To get myself some luxury in my tiny house, the next thing on my bucket list was to build a rack for the sink. The idea was to have some kind of canister for water storage connected to a tap, the sink, and a bucket below to catch the greywater. My goal was to produce a system that was as simple as possible while still serving all the needs I had.

enamel sink

This was the enamel sink I found on the internet months ago and fell in love right away. perfect size (38×40 cm), perfect weight, and most importantly: exactly the style that I was looking for. I didn’t want plastic because that’s just cheap, doesn’t look good and … well I don’t really have to list all the reasons why this just isn’t an option. Ceramic would have been okay, but it’s extremely heavy and didn’t fit into my tiny house stylistically. Metal wouldn’t have been perfect, but was the only other option I could live with, but luckily didn’t have to. The funny thing is, that the sink wasn’t only perfect for all the reasons I already mentionned, but it was also the cheapest option, because the guy selling it had a few of them and didn’t know what to do with it.


So for the rack… I didn’t want to build the whole rack myself, because I was a little insecure about the stability of the thing, so I used an IVAR rack (from IKEA) that was 50 cm wide and 180cm high for the back that was going to be by the wall, and another one that was only about 80cm high for the front. Since 80 is a little low for the sink, I added some height by tinkering, built a frame for the sink to sit on, and screwed everything tight.

sink with running water

For the water storage I found a solar shower bag with a tap that I just hung on the IVAR rack, put a bucket below, and now I have the luxury of running water! It’s amazing how seemingly little things can make such a big difference and produce so much excitement for me! I’m still looking for a prettier water container (maybe out of glass), but for now it’ll definitely do.

It’s all down the drain… or is it?

Since I’ve been asked some questions about the composting toilet I built, about how it works and what’s the goal of it, I decided to share some of the research I’ve been doing. Warning: I will not sugarcoat this topic, so if you don’t want to read about shit, just stop reading.

So what’s the difference between the good old outhouse and a composting toilet?
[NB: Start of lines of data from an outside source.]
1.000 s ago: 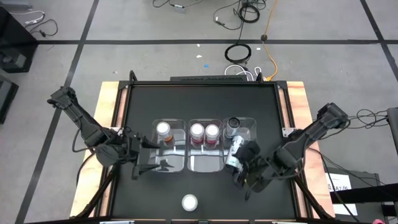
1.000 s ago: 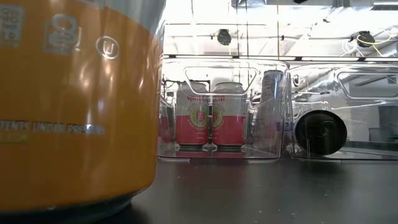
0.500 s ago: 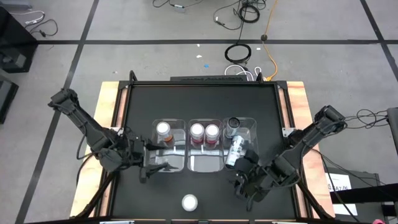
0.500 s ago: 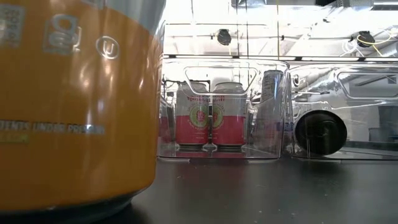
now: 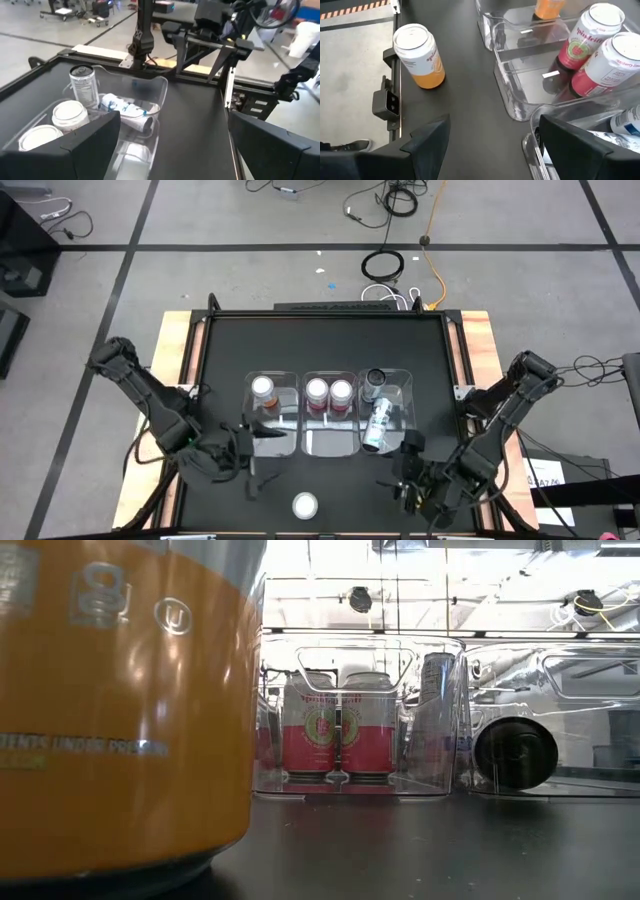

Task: Sort soda cans
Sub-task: Put the orange soda can into the left transparent bin

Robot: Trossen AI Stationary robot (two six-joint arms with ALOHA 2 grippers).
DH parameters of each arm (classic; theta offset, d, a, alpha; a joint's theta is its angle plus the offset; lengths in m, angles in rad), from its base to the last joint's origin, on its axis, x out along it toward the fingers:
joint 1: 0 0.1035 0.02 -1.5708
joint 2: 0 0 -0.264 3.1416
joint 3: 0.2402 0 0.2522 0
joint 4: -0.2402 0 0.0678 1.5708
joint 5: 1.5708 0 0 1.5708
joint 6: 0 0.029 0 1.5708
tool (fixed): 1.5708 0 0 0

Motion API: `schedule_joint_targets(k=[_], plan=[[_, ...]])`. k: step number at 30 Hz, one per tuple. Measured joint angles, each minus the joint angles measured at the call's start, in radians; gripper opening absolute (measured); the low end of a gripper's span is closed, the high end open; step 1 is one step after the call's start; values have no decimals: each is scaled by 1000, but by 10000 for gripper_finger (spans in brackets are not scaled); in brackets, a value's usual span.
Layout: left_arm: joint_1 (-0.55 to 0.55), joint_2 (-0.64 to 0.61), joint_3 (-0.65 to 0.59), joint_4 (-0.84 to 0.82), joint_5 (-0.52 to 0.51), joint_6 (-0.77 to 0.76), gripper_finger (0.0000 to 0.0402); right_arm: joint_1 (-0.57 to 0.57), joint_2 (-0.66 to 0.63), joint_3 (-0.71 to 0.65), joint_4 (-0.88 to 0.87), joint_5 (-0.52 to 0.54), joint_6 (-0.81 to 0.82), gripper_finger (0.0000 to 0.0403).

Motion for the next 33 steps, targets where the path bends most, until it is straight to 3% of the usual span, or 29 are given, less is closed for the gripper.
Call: schedule_joint_targets(k=[14,19,26,33], plan=[[5,313,411,-320,110,-124,380,92,0,0,-39,21,5,298],[29,416,528,-541,235,-294,380,114,0,0,-54,20,15,298],[63,559,599,-555,479,-348,380,139,-1,0,-66,19,15,298],[82,664,647,-627,604,-405,380,162,-1,0,-66,18,15,298]])
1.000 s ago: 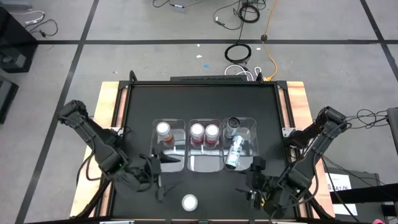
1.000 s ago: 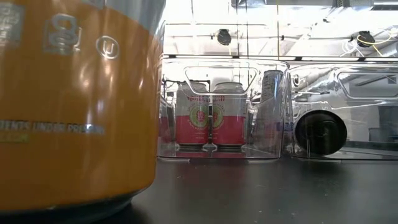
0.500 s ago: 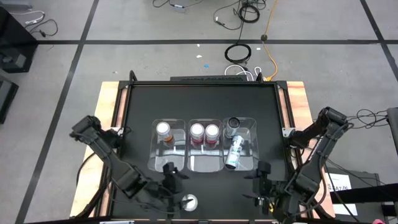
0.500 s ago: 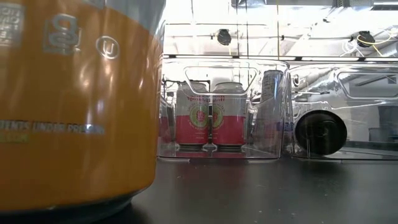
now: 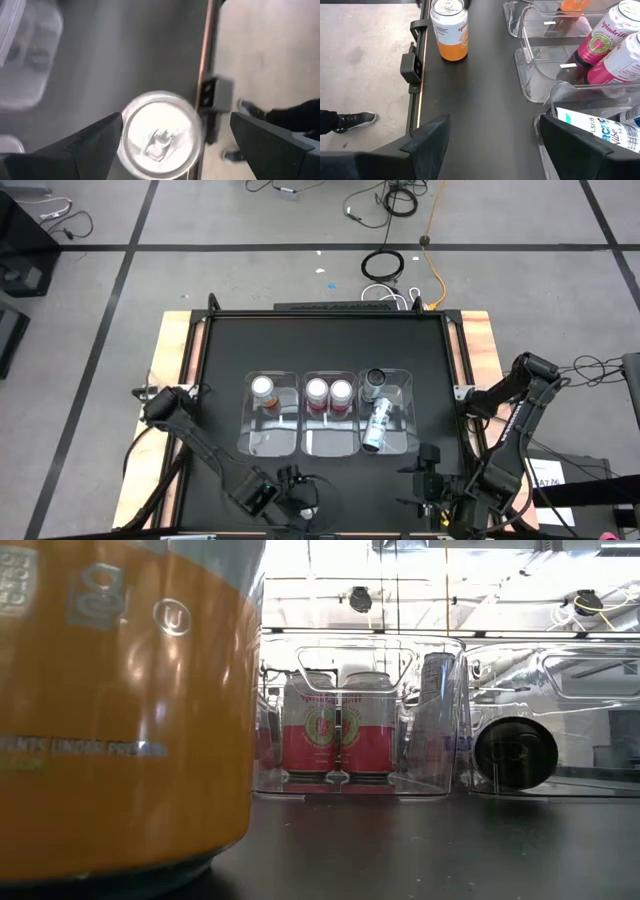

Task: Sort soda cans
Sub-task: Put the orange soda can into the left transparent bin

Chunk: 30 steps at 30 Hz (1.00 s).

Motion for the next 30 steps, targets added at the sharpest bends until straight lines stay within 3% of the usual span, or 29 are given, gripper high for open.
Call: schedule_joint_targets(k=[6,30], plan=[[15,61,2,-63,81,-19,380,8,0,0,0,0,0,298],[47,73,1,6,72,-62,380,11,0,0,-7,-1,-2,298]])
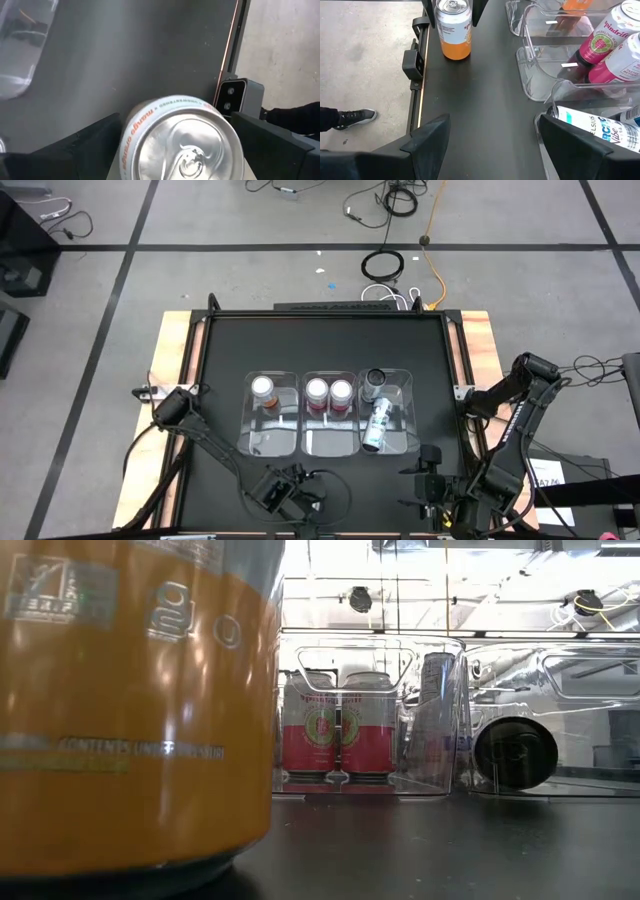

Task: Sort soda cans
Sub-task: Put the orange soda can into the left transparent bin

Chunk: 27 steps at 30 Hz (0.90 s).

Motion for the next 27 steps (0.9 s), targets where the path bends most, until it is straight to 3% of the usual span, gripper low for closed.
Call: schedule_joint_targets(k=[9,17,27], plan=[[-20,0,-1,-56,14,-12,373,0,0,0,0,0,0,298],[-13,-1,-1,-69,5,-12,309,0,0,0,0,0,1,298],[-12,-1,-1,-72,-6,-12,316,0,0,0,0,0,-3,298]])
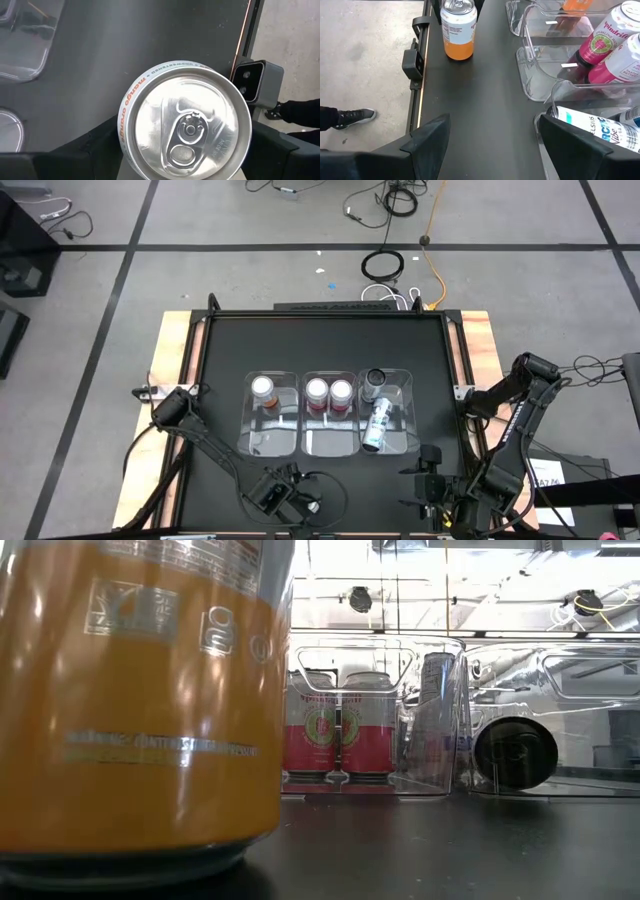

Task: Sort soda cans
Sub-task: Put the orange soda can into the left transparent bin

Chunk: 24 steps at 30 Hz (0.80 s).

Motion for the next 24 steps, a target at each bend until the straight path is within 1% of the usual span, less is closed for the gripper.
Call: schedule_joint_targets(k=[4,9,15,24], plan=[[0,0,1,0,0,-5,316,0,0,0,-2,0,-3,298],[3,0,33,-22,-1,-25,317,0,0,0,-10,0,-6,298],[7,0,114,-118,-8,-26,318,0,0,0,-17,0,-6,298],[15,0,271,-254,-20,-22,318,0,0,0,-17,1,-6,298]])
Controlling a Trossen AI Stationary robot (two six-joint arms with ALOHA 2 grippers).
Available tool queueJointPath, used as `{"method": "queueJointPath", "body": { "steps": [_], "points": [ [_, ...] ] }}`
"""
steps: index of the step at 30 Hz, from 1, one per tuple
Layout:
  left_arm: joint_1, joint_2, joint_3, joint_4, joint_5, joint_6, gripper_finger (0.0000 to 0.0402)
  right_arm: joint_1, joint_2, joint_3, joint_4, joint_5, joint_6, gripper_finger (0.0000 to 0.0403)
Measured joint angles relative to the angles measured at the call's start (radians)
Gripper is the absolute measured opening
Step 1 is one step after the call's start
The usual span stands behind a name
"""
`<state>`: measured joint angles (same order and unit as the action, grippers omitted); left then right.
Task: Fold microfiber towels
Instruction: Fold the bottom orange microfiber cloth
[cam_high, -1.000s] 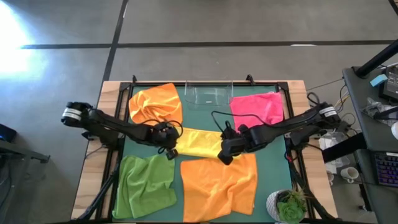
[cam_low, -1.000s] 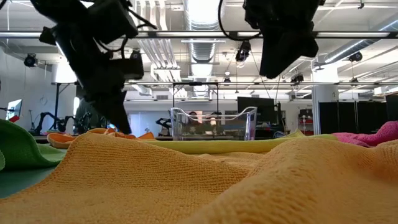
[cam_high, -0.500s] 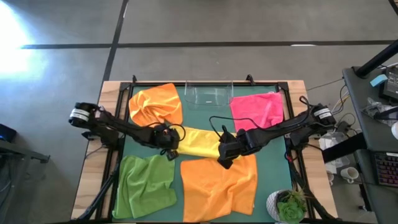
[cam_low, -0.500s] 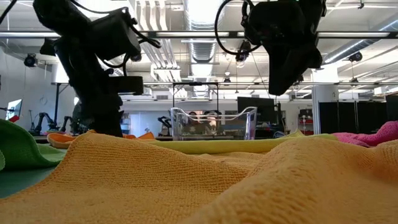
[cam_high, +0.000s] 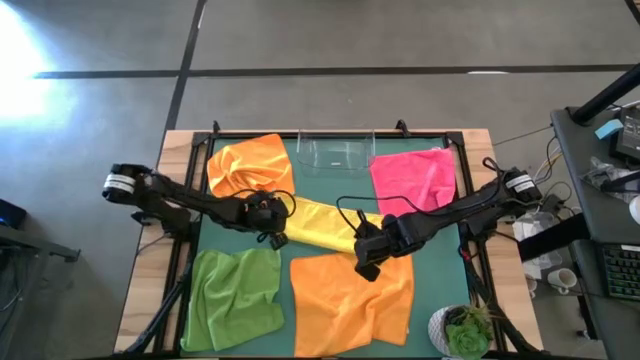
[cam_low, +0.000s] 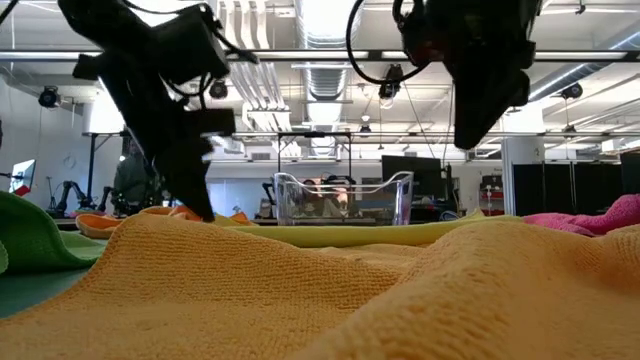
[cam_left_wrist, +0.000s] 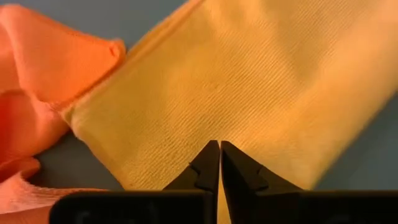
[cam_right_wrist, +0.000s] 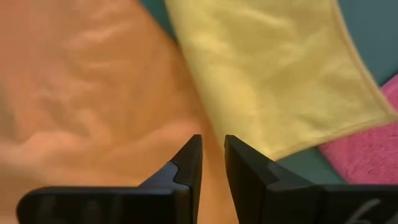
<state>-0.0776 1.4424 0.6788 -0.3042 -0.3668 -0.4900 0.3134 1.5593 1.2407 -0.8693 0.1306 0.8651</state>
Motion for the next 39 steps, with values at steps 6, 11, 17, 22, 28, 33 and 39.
{"method": "queueJointPath", "body": {
  "steps": [6, 11, 17, 22, 28, 33, 39],
  "points": [
    [0.0, -0.11, 0.0, 0.003, 0.04, 0.085, 0.0002, 0.066, -0.002, 0.0, -0.01, 0.0, 0.045, 0.0063],
    [0.0, -0.188, 0.029, -0.046, 0.087, 0.112, 0.0015, 0.153, -0.013, 0.0, -0.015, 0.0, 0.059, 0.0063],
    [-0.003, -0.235, 0.12, -0.149, 0.176, 0.064, 0.0094, 0.272, -0.044, 0.0, -0.018, 0.021, 0.085, 0.0059],
    [-0.023, -0.237, 0.191, -0.144, 0.374, -0.089, 0.016, 0.368, -0.054, 0.0, -0.018, 0.036, 0.077, 0.0059],
    [-0.164, -0.198, 0.206, -0.008, 0.49, -0.104, 0.0173, 0.484, -0.054, -0.004, -0.015, 0.036, 0.086, 0.0061],
    [-0.349, -0.13, 0.209, 0.154, 0.446, -0.105, 0.0173, 0.577, -0.054, -0.006, -0.005, 0.037, 0.12, 0.0061],
    [-0.51, 0.016, 0.278, 0.225, 0.39, -0.107, 0.0173, 0.633, -0.045, -0.031, 0.1, 0.054, 0.105, 0.007]
  ]
}}
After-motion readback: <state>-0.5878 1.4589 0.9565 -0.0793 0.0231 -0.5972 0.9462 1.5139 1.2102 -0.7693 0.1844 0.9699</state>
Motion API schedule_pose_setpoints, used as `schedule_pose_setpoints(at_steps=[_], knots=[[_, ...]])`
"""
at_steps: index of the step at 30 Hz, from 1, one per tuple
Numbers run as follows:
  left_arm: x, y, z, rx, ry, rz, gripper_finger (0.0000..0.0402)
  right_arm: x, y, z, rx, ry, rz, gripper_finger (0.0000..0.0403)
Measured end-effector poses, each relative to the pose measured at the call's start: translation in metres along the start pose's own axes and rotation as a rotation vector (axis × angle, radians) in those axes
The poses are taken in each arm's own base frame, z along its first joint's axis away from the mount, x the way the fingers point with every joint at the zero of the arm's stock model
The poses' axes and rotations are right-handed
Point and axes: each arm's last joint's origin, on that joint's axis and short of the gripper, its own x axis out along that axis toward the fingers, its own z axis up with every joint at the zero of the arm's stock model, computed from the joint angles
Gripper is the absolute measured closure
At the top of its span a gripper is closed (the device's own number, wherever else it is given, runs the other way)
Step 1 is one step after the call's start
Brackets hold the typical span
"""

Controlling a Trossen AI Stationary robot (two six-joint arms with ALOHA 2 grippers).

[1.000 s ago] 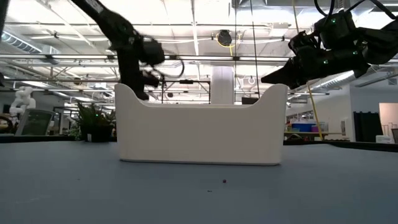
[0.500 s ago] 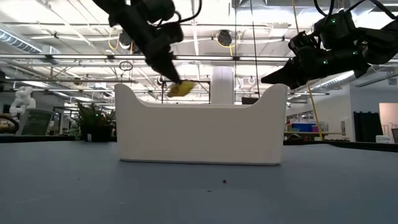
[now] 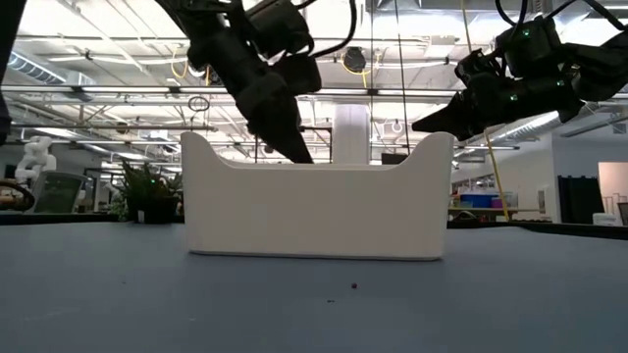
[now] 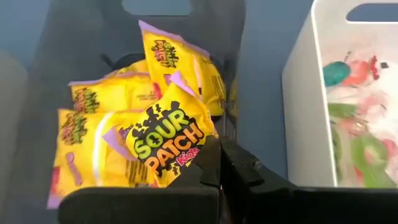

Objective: Sort candy
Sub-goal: Put the yellow candy into the black bin

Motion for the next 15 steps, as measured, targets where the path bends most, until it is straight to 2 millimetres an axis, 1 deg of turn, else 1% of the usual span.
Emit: schedule_pose_setpoints(at_steps=[3, 7, 11, 15], knots=[[0.007, -0.0018, -0.0002, -0.008, -0.002, 0.017, 0.0401, 0.0, 0.0, 0.0, 0.0, 0.0, 0.0, 0.0403], [0.0074, 0.0024, -0.001, -0.023, 0.009, 0.099, 0.0392, 0.0, 0.0, -0.0001, 0.0, 0.001, 0.0, 0.0403], [0.007, 0.0062, -0.0015, -0.03, 0.01, 0.117, 0.0354, 0.0, 0.0, -0.0001, 0.0, 0.001, 0.001, 0.0403], [0.0072, 0.0046, -0.0037, -0.024, 0.031, 0.079, 0.0304, 0.0, 0.0, -0.0001, 0.0, 0.001, 0.001, 0.0403]])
The outhouse was – as the name suggests – outside, so the problem of it being smelly didn’t really exist or at least wasn’t a focus. You just dug a hole, put a “house” over it and used it until it was full. In the early days they probably just dug a different hole at some other place. Later on it was emptied regularly.

The composting toilet is in some ways not that different, but the focus and intent is. For example one of the main goals is to conserve water, and by extension not water down the excrements so that they cannot be used for anything other than be treated in a plant with a high input of energy. To go even further, the idea is to create/close cycles in nature. So by composting your excrements, it is – with time – converted into valuable soil that can be used to grow food again.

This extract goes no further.